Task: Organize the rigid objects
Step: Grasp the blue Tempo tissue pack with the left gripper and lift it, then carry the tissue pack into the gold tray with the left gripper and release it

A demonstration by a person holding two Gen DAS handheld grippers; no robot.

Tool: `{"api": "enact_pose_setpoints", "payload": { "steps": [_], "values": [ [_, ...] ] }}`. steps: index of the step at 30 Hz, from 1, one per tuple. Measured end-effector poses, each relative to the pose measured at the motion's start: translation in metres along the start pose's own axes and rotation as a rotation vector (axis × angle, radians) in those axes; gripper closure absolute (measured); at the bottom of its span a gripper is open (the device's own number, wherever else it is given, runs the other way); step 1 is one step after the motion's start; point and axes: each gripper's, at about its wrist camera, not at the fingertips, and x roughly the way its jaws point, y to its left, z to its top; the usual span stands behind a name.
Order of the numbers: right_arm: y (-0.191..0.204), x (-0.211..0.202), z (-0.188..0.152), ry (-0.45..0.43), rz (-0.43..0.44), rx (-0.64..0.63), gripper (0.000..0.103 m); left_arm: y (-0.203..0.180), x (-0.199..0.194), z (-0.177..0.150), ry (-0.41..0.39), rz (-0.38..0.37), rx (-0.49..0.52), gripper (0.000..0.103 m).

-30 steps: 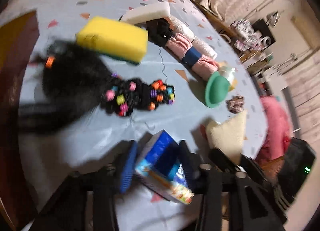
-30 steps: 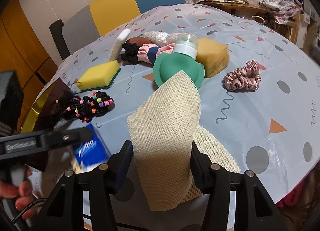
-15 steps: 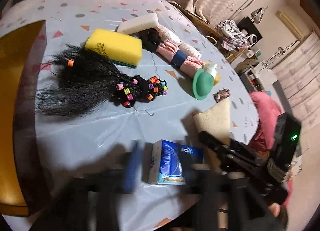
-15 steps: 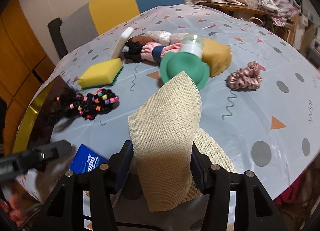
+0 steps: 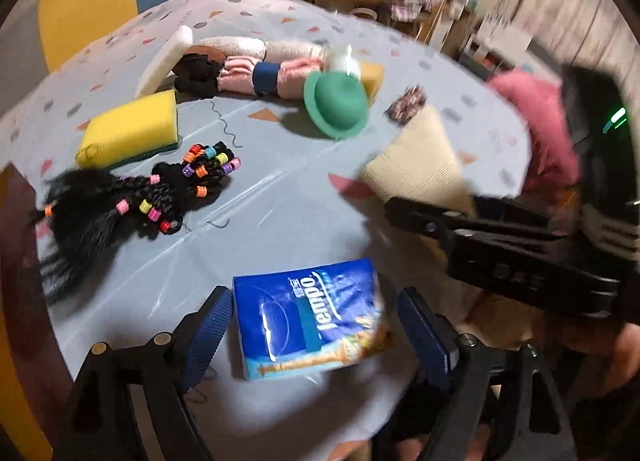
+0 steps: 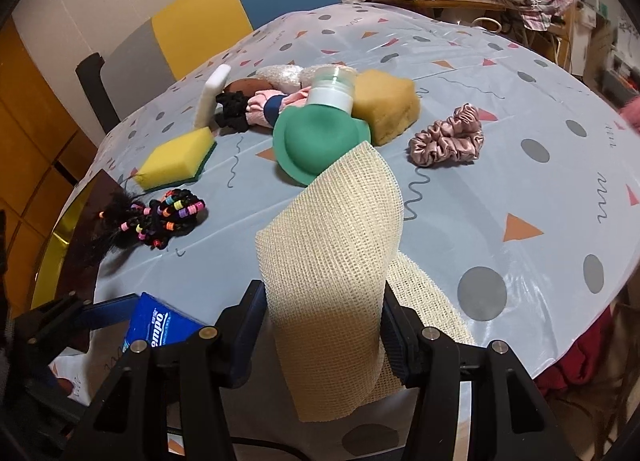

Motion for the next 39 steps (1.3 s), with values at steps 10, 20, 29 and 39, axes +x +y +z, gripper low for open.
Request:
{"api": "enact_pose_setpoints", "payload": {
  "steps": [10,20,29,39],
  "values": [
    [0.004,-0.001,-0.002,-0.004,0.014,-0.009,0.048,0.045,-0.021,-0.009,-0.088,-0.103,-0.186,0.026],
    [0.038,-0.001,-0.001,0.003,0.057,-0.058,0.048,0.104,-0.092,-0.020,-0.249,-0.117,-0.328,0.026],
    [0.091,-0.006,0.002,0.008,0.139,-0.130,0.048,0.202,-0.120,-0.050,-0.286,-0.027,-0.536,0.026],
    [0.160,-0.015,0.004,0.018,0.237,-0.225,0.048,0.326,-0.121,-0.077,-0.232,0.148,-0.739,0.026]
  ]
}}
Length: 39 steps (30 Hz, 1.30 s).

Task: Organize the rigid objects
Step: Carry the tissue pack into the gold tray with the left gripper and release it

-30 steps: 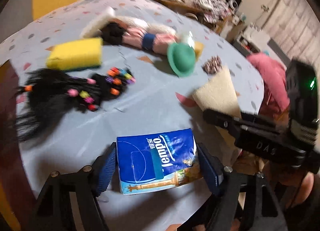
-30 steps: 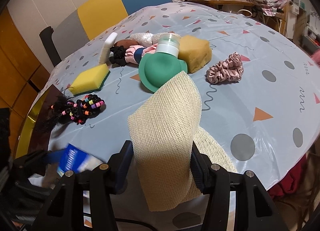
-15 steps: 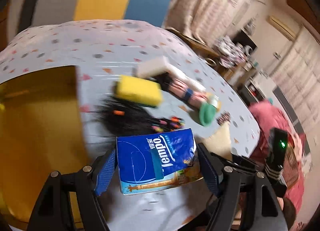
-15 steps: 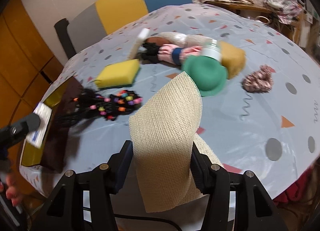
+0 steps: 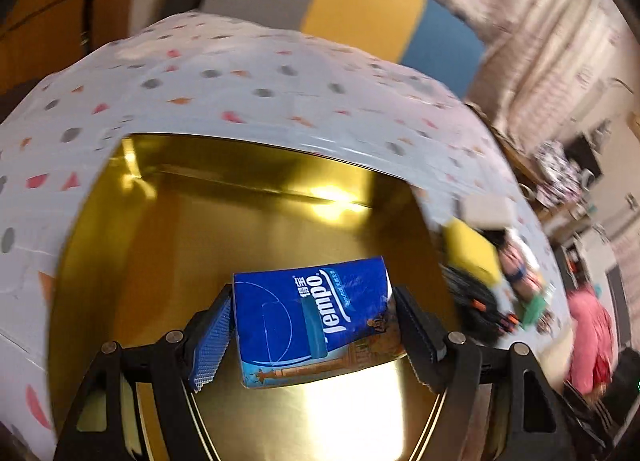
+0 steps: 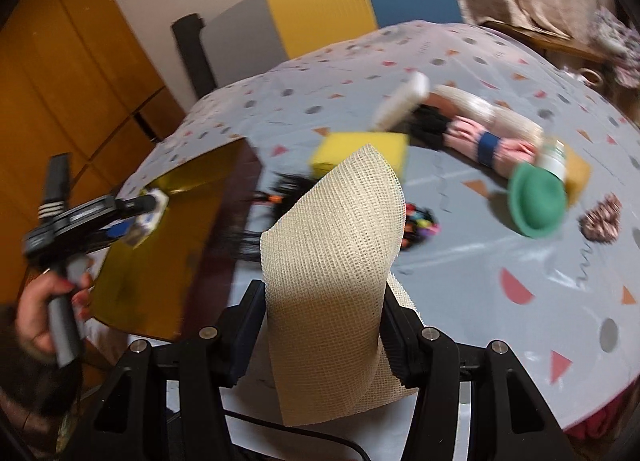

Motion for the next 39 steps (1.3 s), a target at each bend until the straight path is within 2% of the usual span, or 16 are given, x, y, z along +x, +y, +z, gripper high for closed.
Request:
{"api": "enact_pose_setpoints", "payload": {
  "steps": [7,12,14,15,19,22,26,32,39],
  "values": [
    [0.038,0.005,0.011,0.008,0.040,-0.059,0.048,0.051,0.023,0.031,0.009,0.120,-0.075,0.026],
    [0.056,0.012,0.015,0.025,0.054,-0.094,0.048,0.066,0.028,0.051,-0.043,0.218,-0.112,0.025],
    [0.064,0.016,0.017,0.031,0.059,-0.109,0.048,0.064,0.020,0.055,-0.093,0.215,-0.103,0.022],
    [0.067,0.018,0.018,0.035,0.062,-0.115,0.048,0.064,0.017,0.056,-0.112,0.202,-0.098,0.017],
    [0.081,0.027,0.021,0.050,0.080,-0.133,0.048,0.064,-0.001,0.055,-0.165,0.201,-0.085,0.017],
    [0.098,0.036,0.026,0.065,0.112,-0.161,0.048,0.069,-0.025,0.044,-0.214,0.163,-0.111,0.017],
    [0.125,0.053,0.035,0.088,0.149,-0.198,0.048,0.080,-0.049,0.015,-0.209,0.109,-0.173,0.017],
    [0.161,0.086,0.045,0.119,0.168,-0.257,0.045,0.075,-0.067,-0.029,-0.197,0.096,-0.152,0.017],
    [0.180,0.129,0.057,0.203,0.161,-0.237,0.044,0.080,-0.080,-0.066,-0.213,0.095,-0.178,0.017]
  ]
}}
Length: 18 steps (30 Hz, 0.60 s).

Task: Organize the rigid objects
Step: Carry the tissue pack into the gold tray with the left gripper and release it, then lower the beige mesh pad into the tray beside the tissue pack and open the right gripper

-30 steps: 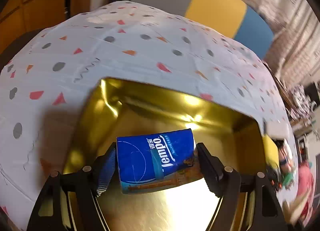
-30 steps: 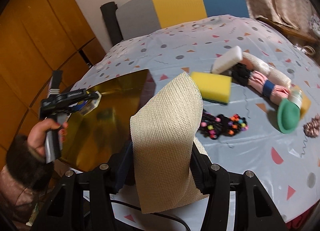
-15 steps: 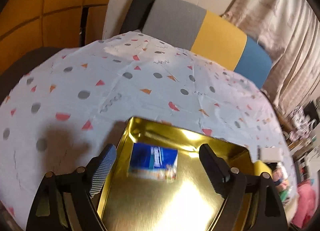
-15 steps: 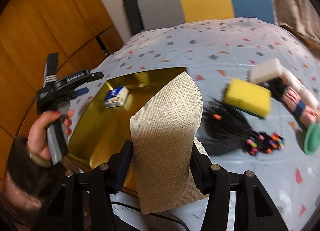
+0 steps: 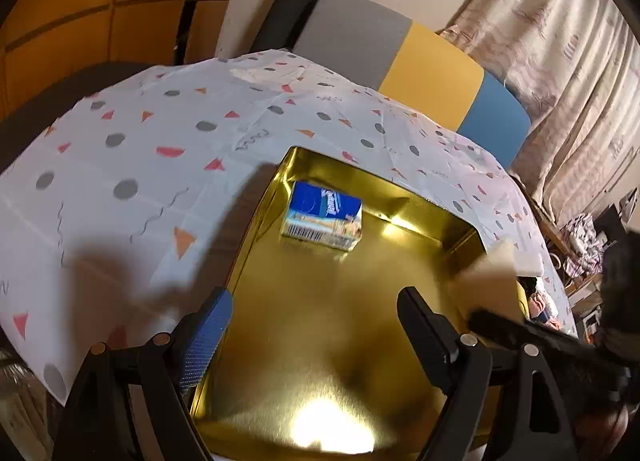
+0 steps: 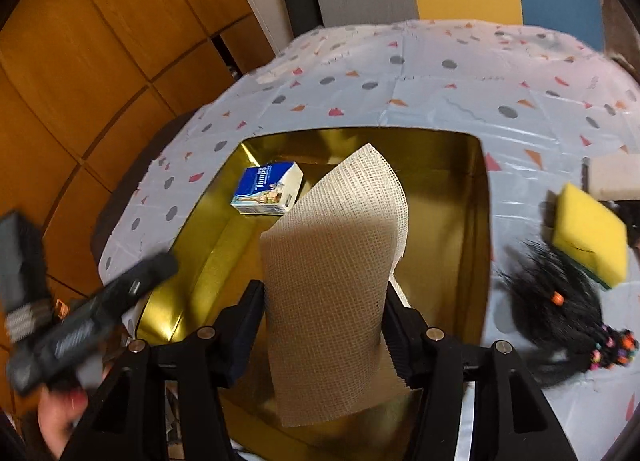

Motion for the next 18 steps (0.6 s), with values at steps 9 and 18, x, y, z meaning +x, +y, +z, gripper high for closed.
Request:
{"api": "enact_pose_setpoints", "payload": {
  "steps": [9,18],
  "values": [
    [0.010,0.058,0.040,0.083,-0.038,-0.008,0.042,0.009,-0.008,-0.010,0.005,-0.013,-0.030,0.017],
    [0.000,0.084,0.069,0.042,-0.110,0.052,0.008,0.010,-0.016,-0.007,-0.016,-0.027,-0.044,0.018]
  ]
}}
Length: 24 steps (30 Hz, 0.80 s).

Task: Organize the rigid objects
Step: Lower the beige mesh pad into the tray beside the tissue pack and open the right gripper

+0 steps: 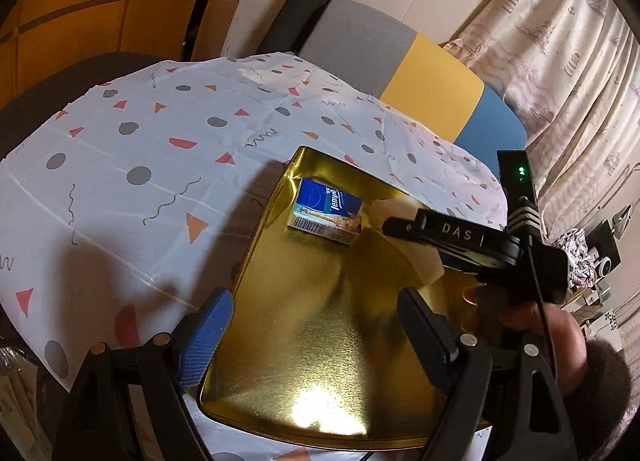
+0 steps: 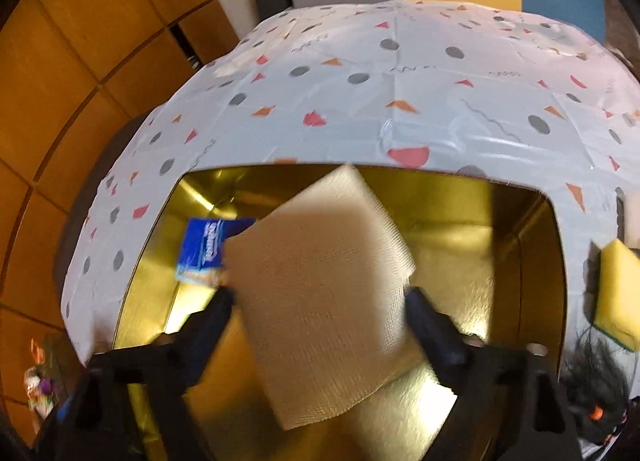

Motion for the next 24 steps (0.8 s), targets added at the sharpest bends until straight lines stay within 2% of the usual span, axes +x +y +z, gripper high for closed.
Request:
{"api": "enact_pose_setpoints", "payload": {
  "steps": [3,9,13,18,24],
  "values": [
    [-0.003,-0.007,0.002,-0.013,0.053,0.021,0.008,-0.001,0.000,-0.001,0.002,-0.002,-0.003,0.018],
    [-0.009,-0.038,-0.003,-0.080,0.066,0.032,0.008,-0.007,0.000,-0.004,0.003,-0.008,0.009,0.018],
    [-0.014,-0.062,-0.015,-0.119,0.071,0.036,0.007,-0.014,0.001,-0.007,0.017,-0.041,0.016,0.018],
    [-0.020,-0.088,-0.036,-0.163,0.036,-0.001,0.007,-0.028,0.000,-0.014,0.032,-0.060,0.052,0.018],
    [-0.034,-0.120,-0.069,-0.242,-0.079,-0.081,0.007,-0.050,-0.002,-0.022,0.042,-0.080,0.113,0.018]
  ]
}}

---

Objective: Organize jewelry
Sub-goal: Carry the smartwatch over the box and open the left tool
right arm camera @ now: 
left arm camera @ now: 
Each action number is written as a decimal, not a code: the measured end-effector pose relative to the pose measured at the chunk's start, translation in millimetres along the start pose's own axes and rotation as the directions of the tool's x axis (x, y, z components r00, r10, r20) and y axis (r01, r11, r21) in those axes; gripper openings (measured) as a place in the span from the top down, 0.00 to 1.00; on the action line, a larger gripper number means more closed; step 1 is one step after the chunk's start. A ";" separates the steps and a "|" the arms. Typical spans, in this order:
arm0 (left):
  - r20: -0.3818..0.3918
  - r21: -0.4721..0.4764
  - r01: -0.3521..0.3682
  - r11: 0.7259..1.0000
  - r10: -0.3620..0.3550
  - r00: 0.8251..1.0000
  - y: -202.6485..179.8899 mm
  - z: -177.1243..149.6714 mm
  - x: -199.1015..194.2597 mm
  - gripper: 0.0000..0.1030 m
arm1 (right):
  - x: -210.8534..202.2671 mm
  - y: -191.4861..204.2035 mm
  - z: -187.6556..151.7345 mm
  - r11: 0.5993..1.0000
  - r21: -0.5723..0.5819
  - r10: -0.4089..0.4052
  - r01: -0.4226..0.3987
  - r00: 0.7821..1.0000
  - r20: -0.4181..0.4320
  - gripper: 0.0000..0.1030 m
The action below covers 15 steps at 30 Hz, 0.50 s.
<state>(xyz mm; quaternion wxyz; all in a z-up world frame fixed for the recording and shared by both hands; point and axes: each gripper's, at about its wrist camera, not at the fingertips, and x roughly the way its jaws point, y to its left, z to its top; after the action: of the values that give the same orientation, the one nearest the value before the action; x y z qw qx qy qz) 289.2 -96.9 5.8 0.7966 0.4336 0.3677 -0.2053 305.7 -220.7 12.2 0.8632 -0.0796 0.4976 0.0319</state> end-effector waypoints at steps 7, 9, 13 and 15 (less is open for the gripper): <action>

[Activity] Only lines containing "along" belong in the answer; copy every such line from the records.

[Task output]
Tool: `{"api": "enact_pose_setpoints", "payload": { "steps": [_], "values": [ [_, ...] ] }}`. steps: index of the step at 30 Hz, from 1, one per tuple. Measured end-effector poses, each relative to the pose measured at the motion's start: translation in metres along the start pose's own axes and rotation as a rotation vector (axis × angle, radians) in those axes; gripper closure absolute (measured); at the bottom of its span a gripper is open (the device's own number, wherever else it is given, runs the other way); step 1 is one step after the motion's start; point and axes: each gripper's, at about its wrist camera, not at the fingertips, and x roughly the way its jaws point, y to its left, z to its top; the usual span stands behind a name.
Motion for the next 39 steps (1.3 s), a target at each bend until the straight path is within 2% of the usual span, or 16 are given, x, y, z along +x, +y, +z, gripper high for closed.
Each action number is written as a decimal, not a code: the measured end-effector pose relative to the pose measured at the chunk's start, translation in millimetres along the start pose's own axes and rotation as the directions of the tool's x axis (x, y, z components r00, r10, r20) and y axis (r01, r11, r21) in those axes; gripper openings (measured) as a place in the span from the top down, 0.00 to 1.00; on the action line, a larger gripper number means more closed; step 1 is one step after the chunk's start. A ";" separates the steps and a "|" the arms. Typical spans, in this order:

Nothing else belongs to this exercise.